In the wake of the Newtown, Conn., shooting that left 20 elementary school children dead, universal background checks seemed like one gun bill that could fly through the Senate. But a party-line vote in committee Tuesday revealed the appetite for gun-control legislation on Capitol Hill might be smaller than anyone outside the beltway imagined.
The Senate Judiciary Committee--which is considering a host of new gun legislation--voted 10 to 8 Tuesday to pass a universal background check bill out of committee.

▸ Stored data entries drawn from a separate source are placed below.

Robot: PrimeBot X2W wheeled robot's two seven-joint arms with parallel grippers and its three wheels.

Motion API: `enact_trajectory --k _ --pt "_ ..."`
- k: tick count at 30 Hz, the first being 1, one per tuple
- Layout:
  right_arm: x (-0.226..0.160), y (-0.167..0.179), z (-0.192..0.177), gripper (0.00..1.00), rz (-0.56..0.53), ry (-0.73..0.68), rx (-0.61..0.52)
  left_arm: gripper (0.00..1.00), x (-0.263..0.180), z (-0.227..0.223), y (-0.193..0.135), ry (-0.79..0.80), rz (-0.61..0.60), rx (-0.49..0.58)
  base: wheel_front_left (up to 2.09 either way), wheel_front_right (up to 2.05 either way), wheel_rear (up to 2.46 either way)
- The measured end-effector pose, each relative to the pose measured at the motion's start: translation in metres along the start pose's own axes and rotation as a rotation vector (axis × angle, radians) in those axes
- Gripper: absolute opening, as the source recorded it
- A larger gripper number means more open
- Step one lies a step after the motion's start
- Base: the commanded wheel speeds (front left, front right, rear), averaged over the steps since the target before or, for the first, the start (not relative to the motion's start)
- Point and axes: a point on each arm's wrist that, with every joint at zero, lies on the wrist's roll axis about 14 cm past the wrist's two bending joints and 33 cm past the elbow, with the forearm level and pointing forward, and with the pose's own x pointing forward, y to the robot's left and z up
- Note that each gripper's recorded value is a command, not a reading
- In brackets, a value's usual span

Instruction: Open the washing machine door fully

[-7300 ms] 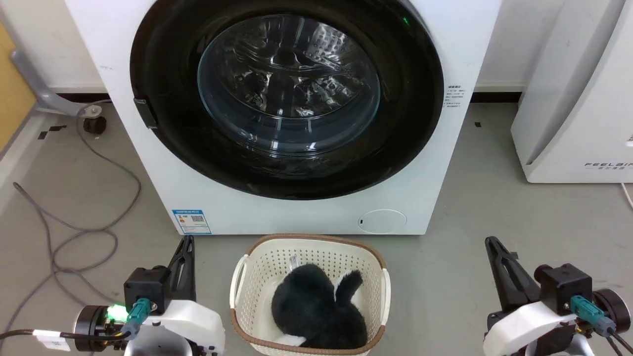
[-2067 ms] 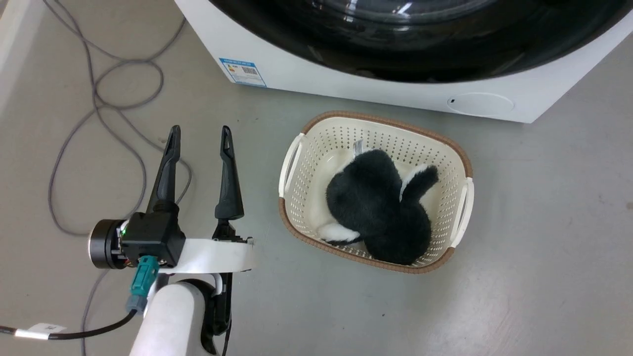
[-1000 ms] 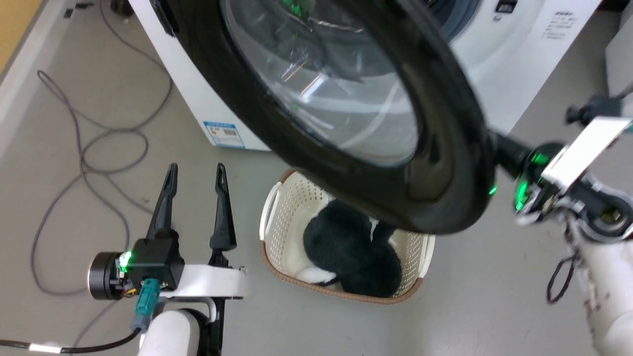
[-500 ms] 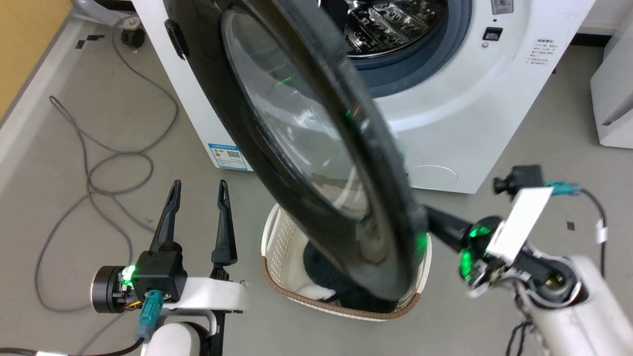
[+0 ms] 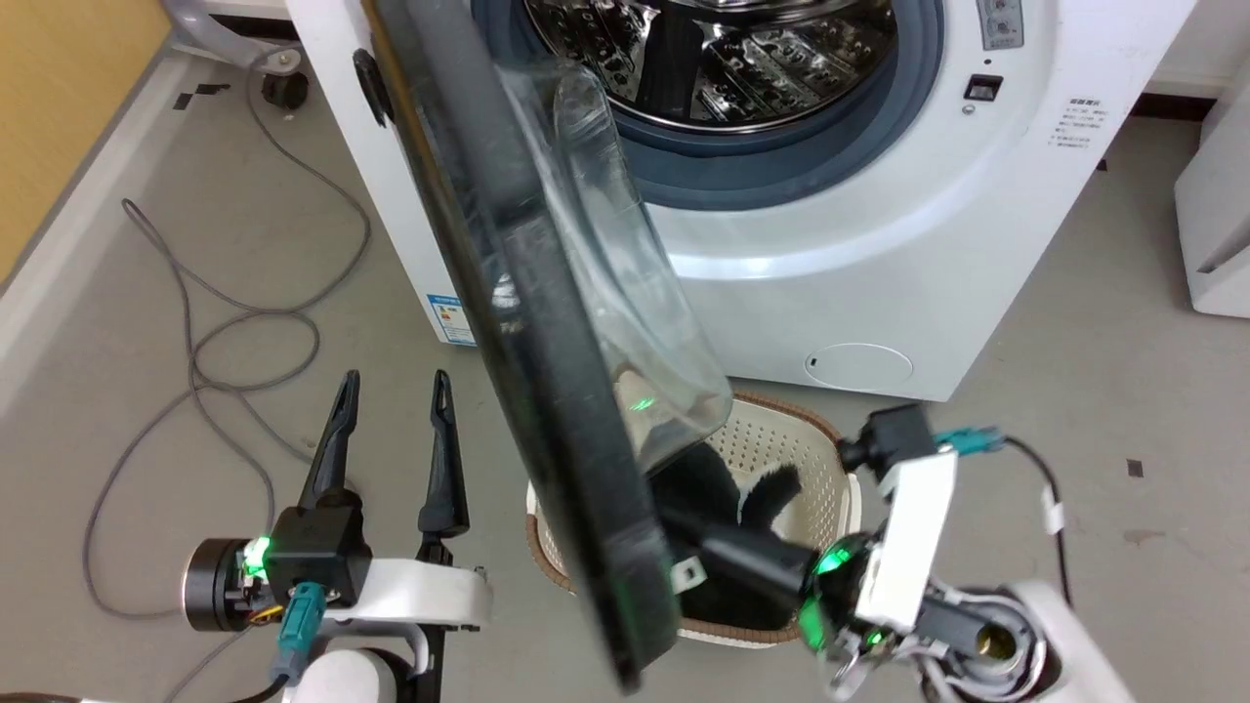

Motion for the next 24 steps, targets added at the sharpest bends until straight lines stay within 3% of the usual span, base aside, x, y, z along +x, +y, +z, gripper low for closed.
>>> enact_trajectory --k 6,11,18,24 --pt "0.005 0.003 -0.016 0.00 0.015 0.033 0.010 1.00 -0.003 0.003 0.004 -0.005 0.010 0.002 0.00 0.00 0.00" --pt "0.001 0.009 -0.011 0.00 0.020 -0.024 -0.011 1.00 -0.007 0.005 0.007 -0.009 0.018 0.001 0.00 0.00 0.00" --pt "-0.027 0.029 0.028 0.00 0.031 -0.300 -0.096 1.00 -0.020 0.007 0.011 -0.008 0.021 0.002 0.00 0.00 0.00" --pt "-0.072 0.056 0.076 0.00 -0.037 -0.673 -0.366 1.00 -0.027 0.012 0.010 -0.018 0.012 -0.004 0.00 0.00 0.00"
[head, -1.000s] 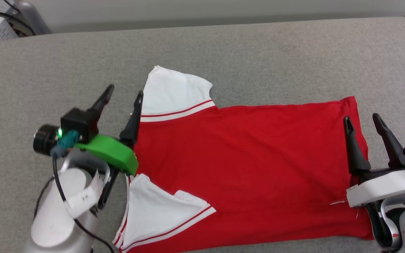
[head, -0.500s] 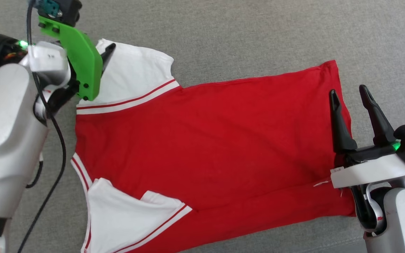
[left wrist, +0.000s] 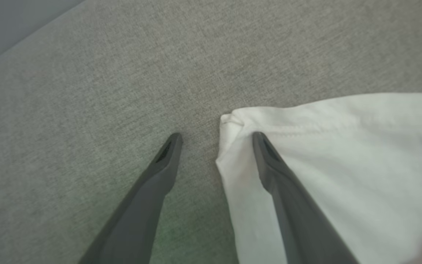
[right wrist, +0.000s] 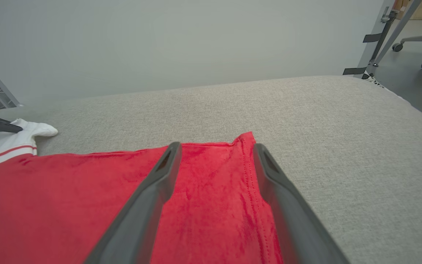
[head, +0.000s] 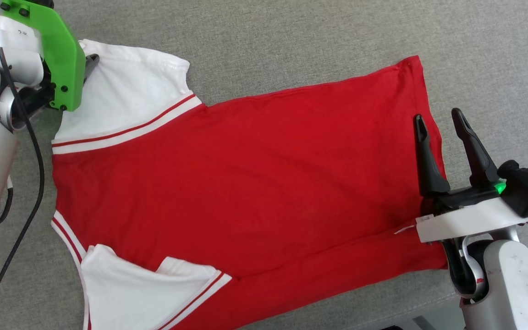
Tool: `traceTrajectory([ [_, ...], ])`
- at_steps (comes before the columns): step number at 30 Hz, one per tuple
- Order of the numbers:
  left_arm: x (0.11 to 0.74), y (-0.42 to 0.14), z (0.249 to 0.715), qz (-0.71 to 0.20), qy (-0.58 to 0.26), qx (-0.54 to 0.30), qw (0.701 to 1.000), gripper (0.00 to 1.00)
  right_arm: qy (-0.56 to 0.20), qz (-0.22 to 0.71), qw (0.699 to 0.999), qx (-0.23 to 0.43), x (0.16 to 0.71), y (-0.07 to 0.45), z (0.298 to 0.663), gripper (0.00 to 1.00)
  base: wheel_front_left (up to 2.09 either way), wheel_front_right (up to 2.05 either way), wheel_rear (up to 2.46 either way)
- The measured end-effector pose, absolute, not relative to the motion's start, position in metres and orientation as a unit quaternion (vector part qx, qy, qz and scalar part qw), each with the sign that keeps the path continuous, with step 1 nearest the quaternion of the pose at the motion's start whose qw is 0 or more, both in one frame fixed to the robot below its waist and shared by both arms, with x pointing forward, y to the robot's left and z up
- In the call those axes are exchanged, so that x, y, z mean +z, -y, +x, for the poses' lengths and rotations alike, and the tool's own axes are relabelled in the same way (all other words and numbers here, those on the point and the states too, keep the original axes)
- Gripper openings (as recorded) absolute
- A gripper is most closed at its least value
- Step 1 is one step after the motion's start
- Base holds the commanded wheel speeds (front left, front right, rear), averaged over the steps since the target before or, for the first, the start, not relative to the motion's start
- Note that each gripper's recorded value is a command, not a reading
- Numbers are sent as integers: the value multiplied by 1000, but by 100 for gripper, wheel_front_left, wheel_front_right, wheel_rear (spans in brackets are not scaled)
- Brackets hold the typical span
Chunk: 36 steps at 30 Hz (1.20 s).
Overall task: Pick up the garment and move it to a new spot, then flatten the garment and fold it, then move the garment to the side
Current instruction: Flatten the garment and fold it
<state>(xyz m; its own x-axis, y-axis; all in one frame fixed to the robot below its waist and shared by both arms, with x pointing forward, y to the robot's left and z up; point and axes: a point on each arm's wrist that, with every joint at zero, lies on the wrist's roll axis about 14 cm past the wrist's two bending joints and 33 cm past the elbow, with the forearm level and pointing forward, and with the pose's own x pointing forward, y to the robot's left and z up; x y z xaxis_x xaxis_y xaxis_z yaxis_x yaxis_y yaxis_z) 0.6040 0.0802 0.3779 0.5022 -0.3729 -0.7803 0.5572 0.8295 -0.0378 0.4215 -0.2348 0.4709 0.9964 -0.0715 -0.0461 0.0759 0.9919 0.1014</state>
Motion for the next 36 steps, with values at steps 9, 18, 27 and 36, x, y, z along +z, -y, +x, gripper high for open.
traceTrajectory([
  [9,382,-70,600,82,-411,-289,861,0,-20,55,998,-31,470,231,425,100,0,0,0],
  [18,403,-66,586,40,-367,-298,880,0,-12,39,999,-23,486,235,424,100,0,0,0],
  [27,464,-62,566,23,-260,-321,911,0,-75,-6,997,19,488,233,418,100,0,0,0],
  [36,500,-67,526,25,-205,-332,920,0,-235,-30,968,88,464,223,432,100,0,0,0],
])
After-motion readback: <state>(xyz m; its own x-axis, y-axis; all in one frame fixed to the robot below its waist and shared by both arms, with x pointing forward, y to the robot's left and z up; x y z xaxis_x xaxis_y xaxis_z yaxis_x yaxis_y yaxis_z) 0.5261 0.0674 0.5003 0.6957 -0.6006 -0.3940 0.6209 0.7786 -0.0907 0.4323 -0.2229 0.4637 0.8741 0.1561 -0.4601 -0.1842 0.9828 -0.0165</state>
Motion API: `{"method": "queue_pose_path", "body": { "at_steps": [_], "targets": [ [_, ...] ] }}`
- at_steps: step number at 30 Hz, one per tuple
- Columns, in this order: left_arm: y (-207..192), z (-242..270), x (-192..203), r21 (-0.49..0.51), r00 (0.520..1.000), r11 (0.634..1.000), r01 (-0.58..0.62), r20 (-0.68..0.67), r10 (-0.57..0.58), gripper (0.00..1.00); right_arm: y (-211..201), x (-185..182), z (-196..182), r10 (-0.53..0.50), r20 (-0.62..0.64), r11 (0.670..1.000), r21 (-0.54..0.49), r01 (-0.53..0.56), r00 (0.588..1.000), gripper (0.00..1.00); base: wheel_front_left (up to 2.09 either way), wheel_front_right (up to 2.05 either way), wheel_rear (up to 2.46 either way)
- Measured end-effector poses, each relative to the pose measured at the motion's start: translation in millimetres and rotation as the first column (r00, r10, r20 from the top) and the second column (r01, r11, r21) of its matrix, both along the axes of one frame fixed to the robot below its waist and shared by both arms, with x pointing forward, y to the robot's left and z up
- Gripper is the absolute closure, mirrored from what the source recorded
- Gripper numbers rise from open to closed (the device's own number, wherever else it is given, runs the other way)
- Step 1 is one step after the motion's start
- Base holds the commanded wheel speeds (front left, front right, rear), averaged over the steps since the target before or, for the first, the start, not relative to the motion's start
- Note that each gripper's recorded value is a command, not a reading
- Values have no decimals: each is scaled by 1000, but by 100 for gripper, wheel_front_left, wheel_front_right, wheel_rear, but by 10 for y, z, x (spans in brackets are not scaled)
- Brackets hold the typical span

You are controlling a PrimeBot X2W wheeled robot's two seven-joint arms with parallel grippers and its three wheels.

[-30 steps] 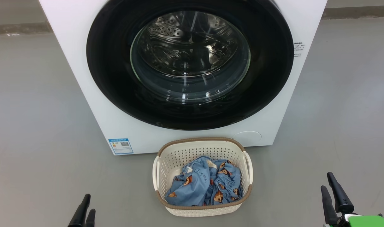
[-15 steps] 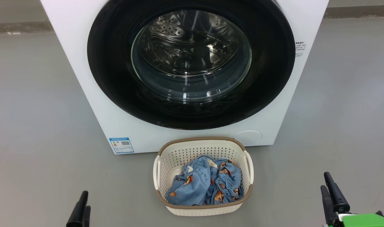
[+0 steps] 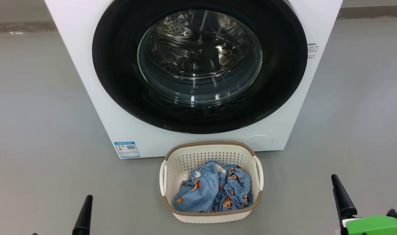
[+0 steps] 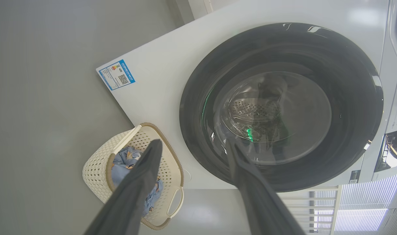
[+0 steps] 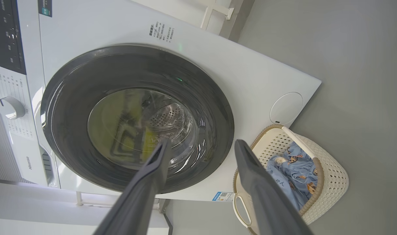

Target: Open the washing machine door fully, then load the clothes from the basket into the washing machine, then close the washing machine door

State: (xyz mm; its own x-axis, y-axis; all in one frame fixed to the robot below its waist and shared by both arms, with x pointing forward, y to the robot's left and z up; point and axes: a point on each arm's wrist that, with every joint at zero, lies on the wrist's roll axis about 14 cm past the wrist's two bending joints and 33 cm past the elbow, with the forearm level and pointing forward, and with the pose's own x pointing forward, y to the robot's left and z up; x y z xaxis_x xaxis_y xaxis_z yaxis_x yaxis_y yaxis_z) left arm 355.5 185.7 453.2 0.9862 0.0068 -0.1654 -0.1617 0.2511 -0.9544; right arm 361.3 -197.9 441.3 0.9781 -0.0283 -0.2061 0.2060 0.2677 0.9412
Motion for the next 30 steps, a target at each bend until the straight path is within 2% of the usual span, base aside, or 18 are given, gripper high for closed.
{"method": "queue_pose_path", "body": {
  "at_steps": [12,30],
  "targets": [
    [1,48,5,183,999,983,26,14,-29,0,45,21,1,59,-6,981,-185,-59,998,0,0,0,0],
    [-33,116,9,410,997,910,52,35,-73,0,131,0,-98,134,-48,910,-391,-142,990,0,0,0,0]
  ]
}}
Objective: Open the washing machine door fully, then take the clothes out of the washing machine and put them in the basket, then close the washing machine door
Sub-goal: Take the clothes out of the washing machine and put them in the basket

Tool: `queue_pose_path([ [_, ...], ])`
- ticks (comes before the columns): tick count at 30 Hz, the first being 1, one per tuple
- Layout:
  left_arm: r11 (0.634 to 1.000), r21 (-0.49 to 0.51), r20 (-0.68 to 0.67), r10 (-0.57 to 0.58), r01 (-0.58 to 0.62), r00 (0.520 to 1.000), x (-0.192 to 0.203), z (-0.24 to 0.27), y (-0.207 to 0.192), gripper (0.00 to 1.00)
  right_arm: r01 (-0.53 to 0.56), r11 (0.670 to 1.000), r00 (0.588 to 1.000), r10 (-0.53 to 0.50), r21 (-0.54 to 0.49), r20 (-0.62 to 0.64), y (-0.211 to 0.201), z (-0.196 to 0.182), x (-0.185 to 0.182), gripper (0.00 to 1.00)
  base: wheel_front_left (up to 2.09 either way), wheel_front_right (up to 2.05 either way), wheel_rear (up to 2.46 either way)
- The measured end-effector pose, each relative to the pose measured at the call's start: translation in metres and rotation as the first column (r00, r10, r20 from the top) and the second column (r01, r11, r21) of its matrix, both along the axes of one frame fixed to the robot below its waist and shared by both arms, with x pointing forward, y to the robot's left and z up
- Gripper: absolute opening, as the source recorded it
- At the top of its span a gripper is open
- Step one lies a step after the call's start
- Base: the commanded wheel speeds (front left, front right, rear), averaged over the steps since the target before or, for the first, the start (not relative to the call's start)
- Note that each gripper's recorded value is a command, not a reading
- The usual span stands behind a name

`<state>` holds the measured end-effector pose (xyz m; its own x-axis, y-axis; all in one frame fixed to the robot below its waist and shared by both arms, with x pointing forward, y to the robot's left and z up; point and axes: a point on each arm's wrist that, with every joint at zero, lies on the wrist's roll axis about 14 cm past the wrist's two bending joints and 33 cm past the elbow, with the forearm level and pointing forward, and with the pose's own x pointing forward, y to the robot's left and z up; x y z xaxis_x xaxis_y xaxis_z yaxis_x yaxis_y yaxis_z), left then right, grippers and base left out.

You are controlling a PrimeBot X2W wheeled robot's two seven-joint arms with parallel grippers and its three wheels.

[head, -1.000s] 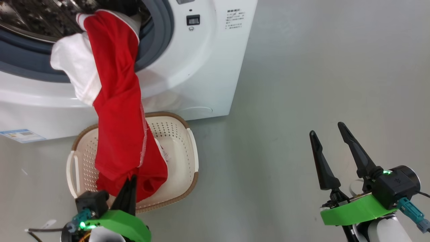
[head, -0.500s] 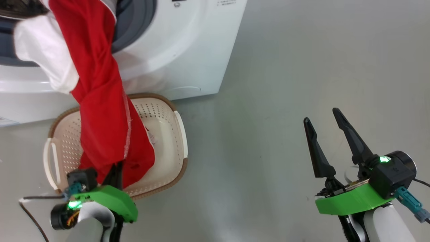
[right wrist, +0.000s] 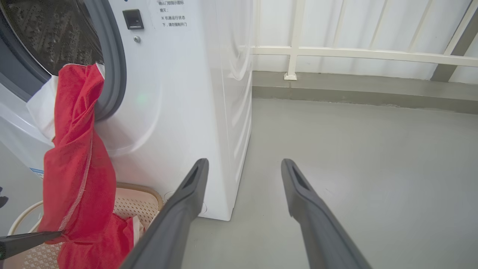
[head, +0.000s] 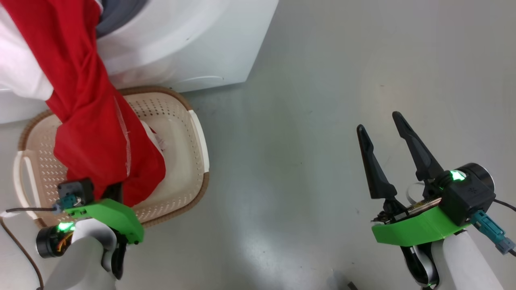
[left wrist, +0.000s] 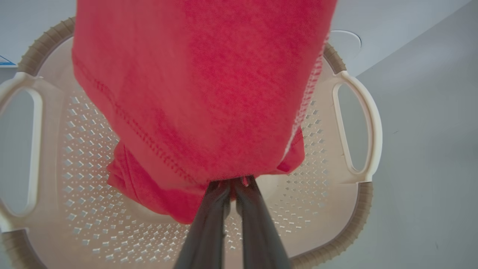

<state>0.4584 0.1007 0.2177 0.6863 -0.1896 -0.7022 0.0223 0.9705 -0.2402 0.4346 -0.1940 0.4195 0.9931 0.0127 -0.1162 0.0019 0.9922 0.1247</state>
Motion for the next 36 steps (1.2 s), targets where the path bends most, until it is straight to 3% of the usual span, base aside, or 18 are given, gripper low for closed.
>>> queue_pose_path([
  [21, 1.0, 0.004, -0.089, -0.001, 0.001, 0.996, 0.001, -0.041, -0.006, 0.0, 0.016, 1.0, 0.998, -0.016, -0.006, -0.055, -0.007, -0.025, 0.008, 1.0, 0.0, 0.0, 0.0],
  [22, 1.0, 0.007, -0.089, 0.0, 0.0, 0.996, 0.001, -0.041, -0.005, 0.15, 0.016, 1.0, 0.999, -0.016, -0.003, -0.051, -0.007, -0.025, 0.01, 1.0, 0.0, 0.0, 0.0],
  [24, 1.0, 0.009, -0.083, 0.004, -0.003, 0.997, 0.003, -0.041, -0.003, 1.0, 0.013, 1.0, 0.999, -0.013, -0.003, -0.043, -0.007, -0.023, 0.012, 1.0, 0.0, 0.0, 0.0],
  [36, 0.999, 0.006, -0.001, 0.035, -0.035, 0.999, 0.024, -0.022, 0.004, 1.0, 0.01, 1.0, 0.999, -0.01, 0.004, -0.033, -0.005, -0.019, 0.012, 1.0, 0.0, 0.0, 0.0],
])
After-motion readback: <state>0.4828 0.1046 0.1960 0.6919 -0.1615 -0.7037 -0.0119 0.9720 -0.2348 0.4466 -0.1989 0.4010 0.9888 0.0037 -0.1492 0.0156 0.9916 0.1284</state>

The bill would close the so-called gun show loophole, which allows unlicensed individuals to sell their wares at gun shows without running a background check on buyers.
The bill provides limited exemptions for immediate family members who may pass on a weapons as a family heirloom or gift and for individuals who are using a gun temporarily for a sporting event.
A Washington Post/ ABC News poll out Tuesday showed more than 90 percent of Americans supported universal background checks.
The bill also encourages states and local governments to report more criminal and mental health records to the National Instant Criminal Background System, the database used to run the background checks. The system has been ridiculed for being incomplete.
Up until a week ago, Democrats and Republicans were working together to negotiate a deal on background checks, but those conversations failed to yield a compromise bill.
Iowa Republican Sen. Chuck Grassley said the background check legislation as it was written would create an "unnecessary burden" on private sales and would be ineffective because criminals would continue skirt around the law and find a way to get guns.
"Criminals do not comply with existing background check laws, why would anyone think criminals will comply broader background check requirements," Grassley said during the committee meeting Tuesday.
Republicans on the committee also voiced their concern that the background check bill was a vehicle to create a national gun registry and eventually could lead to gun confiscation.
New York Democratic Sen. Chuck Schumer, the bill's architect, blasted those accusations as absurd and paranoid.
"I have to tell you that demeans the arguments here. The bill explicitly says no registration, no confiscation," Schumer said. "It is sad. Right after Newtown, there was a view that maybe the right place we could all come together was on background checks."
Members on the committee, however, did see eye to eye on a bill that would allocate $40 million in resources to help schools implement safety programs. The legislation passed 14 to 4 on a bipartisan basis. Unlike universal background checks, in principle, the National Rifle Association has said it could support a safer schools initiative.
The real drama is expected on Thursday when the Senate committee votes on California Democratic Sen. Dianne Feinstein's assault-style weapons ban. Feinstein's bill would prohibit more than 150 specifically-named handguns and rifles, the sale of semi-automatic weapons that have detachable magazines over 10 rounds, and military assault weapons that include flash suppressors or pistol grips. The legislation would grandfather in more than 2,000 weapons.